Görüntülediğiniz mahkeme kararı kesinleşmiş bir karardır.

T.C.
İSTANBUL
BÖLGE ADLİYE MAHKEMESİ
17. HUKUK DAİRESİ
DOSYA NO: 2023/54 Esas
KARAR NO: 2023/178
T Ü R K M İ L L E T İ A D I N A
İ S T İ N A F K A R A R I
İNCELENEN KARARIN
MAHKEMESİ: İstanbul Anadolu 2. Asliye Ticaret Mahkemesi
ARA KARAR TARİHİ : 23/11/2022
DAVA: İFLAS (Kambiyo Senetlerine Mahsus Takipten Doğan İflas (İİK 173))
KARAR TARİHİ: 16/02/2023
6100 Sayılı Hukuk Muhakemeleri Kanunu’nun 353. Maddesi uyarınca dosya incelendi,
GEREĞİ DÜŞÜNÜLDÜ: Davacı vekili dava dilekçesinde; taraflar arasında … Kolejleri olarak bilinen eğitim kurumları ile ilgili, 63 adet okul için “İşletme Devir Sözleşmesi” ve Ek Protokol imzalandığını, yine bu sözleşmelerin ifası amacıyla 04.01.2022 tarihli eğitim kurumları devir sözleşmesi düzenlendiğini, aynı tarihte Franchise Sözleşmesi de düzenlendiğini, bu sözleşmeler kapsamında müvekkilinin davalıya teminat senetleri verdiğini, müvekkilinin yükümlülüklerini yerine getirdiğini ve borçlu olarak devraldığı eğitim kurumlarını yaklaşık 189.000.000,00 TL masraf yaparak faal hale getirdiğini, müvekkilinin yaptığı masraflar nedeniyle rahatlayan davalının teminat için verilmiş senetleri takibe koyduğunu ve sözleşmeleri sonlandırdığını, mevcut durumda müvekkilinin 64 adet okuldan fiilen kovulduğunu, müvekkilinin davalıdan ek protokol kapsamında 13.372.050,22 TL alacağı bulunduğunu, davalının … Koleji markasının sahibi olmadığını, davalının dava dışı marka sahibi ile yaşadığı sorunlar nedeniyle … Koleji markasını kullanma hakkının sona erdiğini, davalının bankaya ve piyasaya yüklü miktarda borcu olup borçlarını ödemesinin mümkün olmadığını ve borca batık olduğunu belirterek davalının iflasına karar verilmesini, ayrıca 13.372.050,22 TL alacaklarının tazminini talep ve dava etmiştir.
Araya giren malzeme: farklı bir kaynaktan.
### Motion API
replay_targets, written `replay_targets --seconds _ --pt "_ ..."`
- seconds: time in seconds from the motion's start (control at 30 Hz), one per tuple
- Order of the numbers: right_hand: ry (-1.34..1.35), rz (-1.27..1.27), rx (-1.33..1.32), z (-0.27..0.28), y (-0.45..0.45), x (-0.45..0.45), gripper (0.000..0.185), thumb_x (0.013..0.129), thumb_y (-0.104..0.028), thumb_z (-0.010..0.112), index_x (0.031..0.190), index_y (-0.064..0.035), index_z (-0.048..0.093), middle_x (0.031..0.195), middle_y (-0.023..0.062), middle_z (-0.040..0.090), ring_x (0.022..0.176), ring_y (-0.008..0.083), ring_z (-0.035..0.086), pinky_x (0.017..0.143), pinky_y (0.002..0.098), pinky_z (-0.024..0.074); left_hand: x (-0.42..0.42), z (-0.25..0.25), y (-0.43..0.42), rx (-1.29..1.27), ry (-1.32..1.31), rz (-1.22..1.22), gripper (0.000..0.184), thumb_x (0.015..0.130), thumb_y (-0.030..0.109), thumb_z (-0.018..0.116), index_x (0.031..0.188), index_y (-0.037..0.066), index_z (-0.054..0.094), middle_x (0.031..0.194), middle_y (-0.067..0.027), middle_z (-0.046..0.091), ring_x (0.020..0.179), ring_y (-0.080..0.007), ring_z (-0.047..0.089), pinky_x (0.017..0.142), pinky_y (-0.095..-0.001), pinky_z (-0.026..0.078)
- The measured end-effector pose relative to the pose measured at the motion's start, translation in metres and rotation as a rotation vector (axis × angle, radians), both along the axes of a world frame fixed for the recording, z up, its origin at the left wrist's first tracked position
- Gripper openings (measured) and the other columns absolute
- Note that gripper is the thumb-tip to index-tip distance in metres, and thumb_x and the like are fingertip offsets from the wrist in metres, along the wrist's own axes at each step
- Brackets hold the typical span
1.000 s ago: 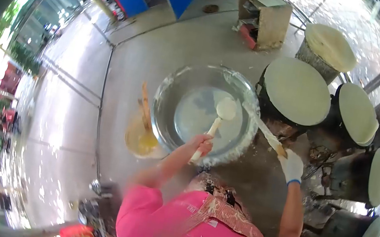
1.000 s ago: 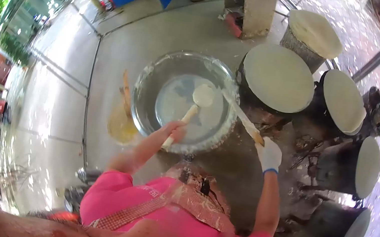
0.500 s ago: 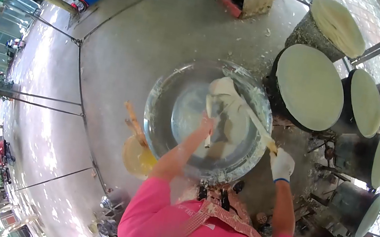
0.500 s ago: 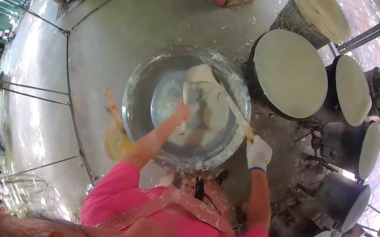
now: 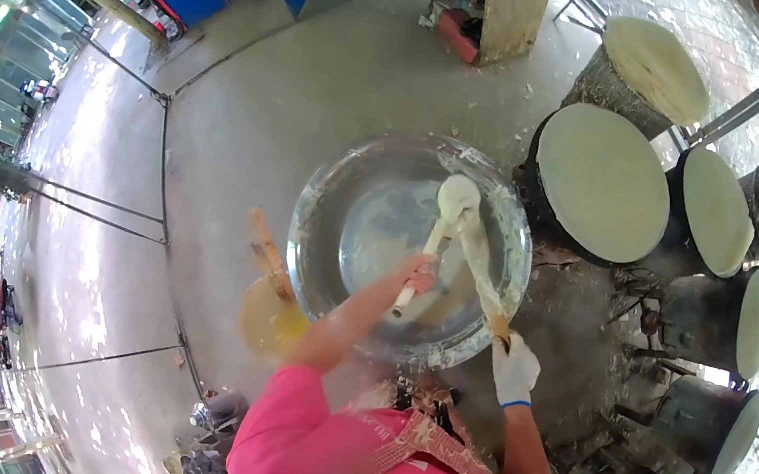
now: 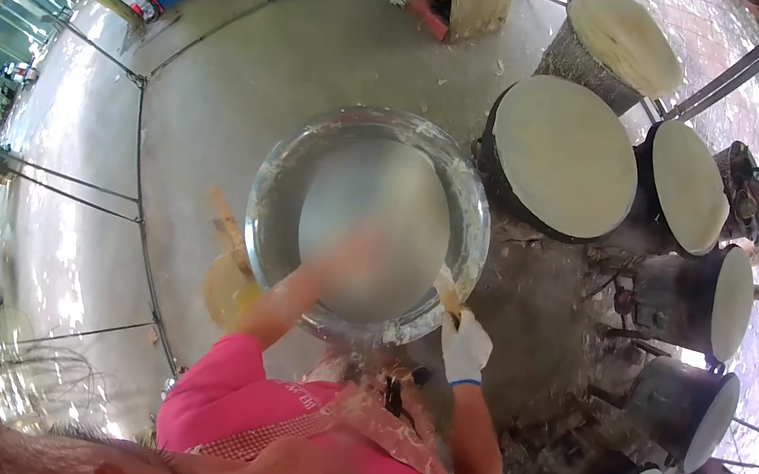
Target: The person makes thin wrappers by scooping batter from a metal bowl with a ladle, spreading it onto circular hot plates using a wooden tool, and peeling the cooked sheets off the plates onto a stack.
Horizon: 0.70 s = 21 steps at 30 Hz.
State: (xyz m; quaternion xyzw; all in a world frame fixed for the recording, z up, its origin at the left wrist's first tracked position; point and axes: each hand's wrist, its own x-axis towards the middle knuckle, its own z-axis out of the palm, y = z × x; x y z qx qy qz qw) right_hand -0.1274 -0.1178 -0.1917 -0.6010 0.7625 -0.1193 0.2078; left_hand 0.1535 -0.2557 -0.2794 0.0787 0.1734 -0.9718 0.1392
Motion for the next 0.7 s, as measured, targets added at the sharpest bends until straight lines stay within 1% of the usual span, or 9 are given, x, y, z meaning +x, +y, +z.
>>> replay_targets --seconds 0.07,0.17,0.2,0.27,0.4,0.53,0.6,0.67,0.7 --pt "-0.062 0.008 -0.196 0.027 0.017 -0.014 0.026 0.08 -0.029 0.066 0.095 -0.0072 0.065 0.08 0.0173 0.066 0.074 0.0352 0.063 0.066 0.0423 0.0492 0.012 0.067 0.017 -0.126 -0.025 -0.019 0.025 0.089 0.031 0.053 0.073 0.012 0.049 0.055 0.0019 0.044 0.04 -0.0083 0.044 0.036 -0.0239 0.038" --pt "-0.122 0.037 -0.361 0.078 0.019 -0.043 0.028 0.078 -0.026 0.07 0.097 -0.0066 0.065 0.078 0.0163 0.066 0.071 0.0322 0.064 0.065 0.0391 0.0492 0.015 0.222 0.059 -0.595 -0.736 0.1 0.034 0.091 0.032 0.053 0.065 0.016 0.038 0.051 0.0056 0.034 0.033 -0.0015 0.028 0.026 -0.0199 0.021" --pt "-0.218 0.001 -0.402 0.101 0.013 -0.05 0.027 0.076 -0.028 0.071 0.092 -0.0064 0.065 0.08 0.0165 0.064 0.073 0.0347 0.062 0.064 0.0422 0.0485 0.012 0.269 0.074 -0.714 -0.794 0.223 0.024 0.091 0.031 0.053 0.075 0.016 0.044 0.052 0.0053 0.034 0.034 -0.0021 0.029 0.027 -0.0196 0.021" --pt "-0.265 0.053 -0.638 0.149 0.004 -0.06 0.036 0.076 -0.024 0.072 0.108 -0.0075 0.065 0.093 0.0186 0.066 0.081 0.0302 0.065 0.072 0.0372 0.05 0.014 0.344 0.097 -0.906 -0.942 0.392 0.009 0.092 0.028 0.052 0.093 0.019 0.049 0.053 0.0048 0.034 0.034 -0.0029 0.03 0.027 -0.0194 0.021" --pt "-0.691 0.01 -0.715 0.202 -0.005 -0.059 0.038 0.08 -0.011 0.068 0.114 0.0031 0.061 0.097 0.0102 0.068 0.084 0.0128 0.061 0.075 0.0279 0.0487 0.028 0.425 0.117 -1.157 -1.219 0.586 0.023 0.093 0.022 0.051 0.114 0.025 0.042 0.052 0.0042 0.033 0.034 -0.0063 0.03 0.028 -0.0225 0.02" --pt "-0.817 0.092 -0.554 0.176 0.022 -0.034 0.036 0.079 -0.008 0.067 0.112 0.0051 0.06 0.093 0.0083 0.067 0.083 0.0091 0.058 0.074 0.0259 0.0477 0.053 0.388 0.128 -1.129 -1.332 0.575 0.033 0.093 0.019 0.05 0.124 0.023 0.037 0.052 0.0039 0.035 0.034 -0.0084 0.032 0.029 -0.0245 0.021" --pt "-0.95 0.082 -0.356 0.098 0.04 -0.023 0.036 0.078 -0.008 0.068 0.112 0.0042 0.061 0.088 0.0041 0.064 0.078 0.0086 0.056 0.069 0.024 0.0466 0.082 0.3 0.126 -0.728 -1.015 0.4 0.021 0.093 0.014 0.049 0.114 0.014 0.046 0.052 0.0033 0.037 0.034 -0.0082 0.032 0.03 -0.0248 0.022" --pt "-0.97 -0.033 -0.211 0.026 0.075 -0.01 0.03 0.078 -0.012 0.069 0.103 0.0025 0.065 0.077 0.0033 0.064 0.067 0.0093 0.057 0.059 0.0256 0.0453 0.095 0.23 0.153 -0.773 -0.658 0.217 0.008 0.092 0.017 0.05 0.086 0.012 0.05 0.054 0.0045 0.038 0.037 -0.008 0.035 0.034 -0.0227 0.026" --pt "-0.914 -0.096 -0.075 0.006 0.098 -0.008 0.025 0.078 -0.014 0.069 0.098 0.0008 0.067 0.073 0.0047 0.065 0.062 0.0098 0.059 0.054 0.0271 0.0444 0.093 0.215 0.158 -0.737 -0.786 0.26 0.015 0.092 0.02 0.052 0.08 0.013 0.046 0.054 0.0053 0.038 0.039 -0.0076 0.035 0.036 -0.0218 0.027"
Mahkemece alacak talebinin işbu dosyadan tefrik edilerek başka bir esasa kaydedilmesine karar verilmiş olup işbu davanın, davalının iflas talebine ilişkin olduğu anlaşılmıştır. Davacı vekili 28/09/2022 tarihli dilekçesi ile; davalı şirketin, kendi hesabına yapılması gereken ödemeleri şirket hesaplarına hiç sokmayarak başka şirketlere aktardığını, davalının bu şekilde müvekkili başta olmak üzere başkaca alacaklıların da alacaklarının tahsil kabiliyetinin kalmaması ve alacaklıları zarara uğratmak maksadıyla hareket ettiğini, davalı tarafından ödemelerin alındığı … Kurumları İşletmeciliği A.Ş. ve … Sanayi ve Ticaret Ltd. Şti.’nin son altı aylık banka hesap hareketlerinin ilgili bankalardan celp edilerek söz konusu ödeme ve usulsüz işlemlerin hesap hareketlerinden tespit edilmesi halinde belirtilen hesaplara bloke konulması yönünde tedbir kararı verilmesini talep etmiştir.Davacı vekili 22/11/2022 tarihli dilekçesi ile de, tedbir taleplerini yineleyerek dilekçesi ekinde davalı şirketin Ataşehir kampüsüne kaydı yapılan bir öğrenci adına yapılan ödemenin, alacaklı şirket olarak … A.Ş.’ye yapıldığına yönelik dekont örneğini sunmuştur.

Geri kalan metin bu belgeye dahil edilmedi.